Integrated teacher professional development is required to help support educators, who are often learning to use tech tools at the same time they’re having to implement them in the classroom. Rather than offering computer and tech instruction as siloed pieces of professional learning and development, these ought to be integrated parts of educators’ primary professional development. As one participant suggested, if digital tech remains its own, small part of professional development, it will never be prioritized or thought of as critical to student learning.

Finally, the technology and policy experts in the group raised the importance of federal and state investments in broadband and digital infrastructure, including efforts such as the Emergency Connectivity Fund, passed under the American Rescue Plan, and the Affordable Connectivity Program, an expansion of the Emergency Broadband Benefit program passed as part of the Infrastructure Investment and Jobs Act.
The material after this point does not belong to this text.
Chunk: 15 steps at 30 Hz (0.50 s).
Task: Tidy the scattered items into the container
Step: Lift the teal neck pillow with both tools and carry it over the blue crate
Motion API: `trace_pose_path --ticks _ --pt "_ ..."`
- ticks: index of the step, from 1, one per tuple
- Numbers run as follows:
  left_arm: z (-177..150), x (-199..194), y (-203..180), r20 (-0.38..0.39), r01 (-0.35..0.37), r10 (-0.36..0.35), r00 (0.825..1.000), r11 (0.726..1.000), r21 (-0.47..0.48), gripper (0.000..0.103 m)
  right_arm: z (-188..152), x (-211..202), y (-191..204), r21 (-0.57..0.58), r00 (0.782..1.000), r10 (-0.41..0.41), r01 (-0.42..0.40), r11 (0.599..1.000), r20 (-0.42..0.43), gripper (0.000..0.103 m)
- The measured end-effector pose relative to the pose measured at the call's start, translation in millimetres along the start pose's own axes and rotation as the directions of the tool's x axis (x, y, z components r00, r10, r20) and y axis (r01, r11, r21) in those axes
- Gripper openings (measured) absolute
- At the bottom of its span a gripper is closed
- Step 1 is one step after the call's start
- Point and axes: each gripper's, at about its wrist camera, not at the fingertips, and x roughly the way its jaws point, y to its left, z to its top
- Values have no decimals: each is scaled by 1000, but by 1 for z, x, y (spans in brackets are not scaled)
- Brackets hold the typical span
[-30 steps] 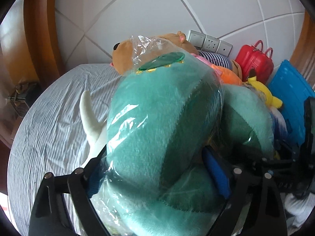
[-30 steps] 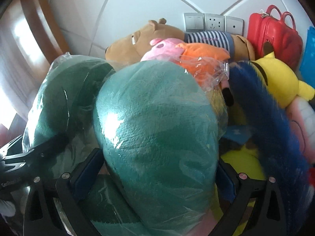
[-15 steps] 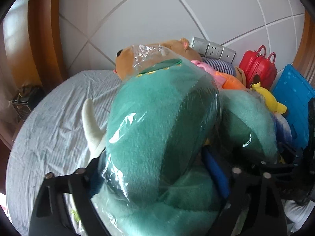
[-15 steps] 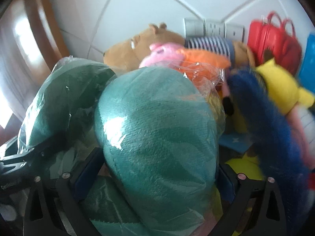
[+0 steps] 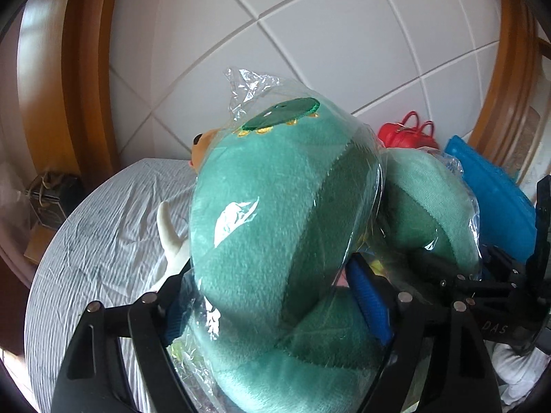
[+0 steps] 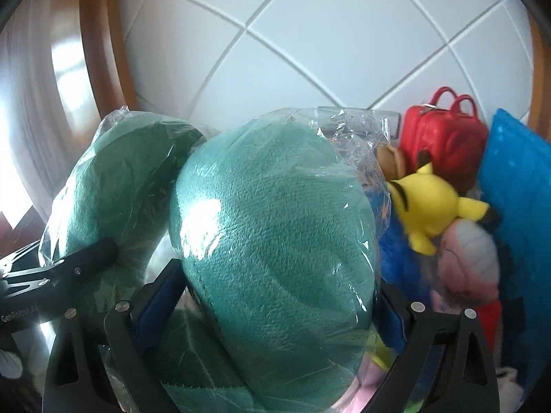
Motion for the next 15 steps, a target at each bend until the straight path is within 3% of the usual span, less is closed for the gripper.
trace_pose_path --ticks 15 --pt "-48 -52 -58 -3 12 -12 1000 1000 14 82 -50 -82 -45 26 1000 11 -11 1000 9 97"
These pieces of legislation, while not yet fully funded, represent, collectively, $21 billion in funding that could help connect tens of millions of Americans and help them afford home internet and devices. States, too, have additional opportunities with American Rescue Plan dollars to further invest in systems and professional development to support digital equity.

The next roundtable, hosted by New America in coming months, will convene teachers and school leaders around the topics of digital equity and inclusive teaching and learning.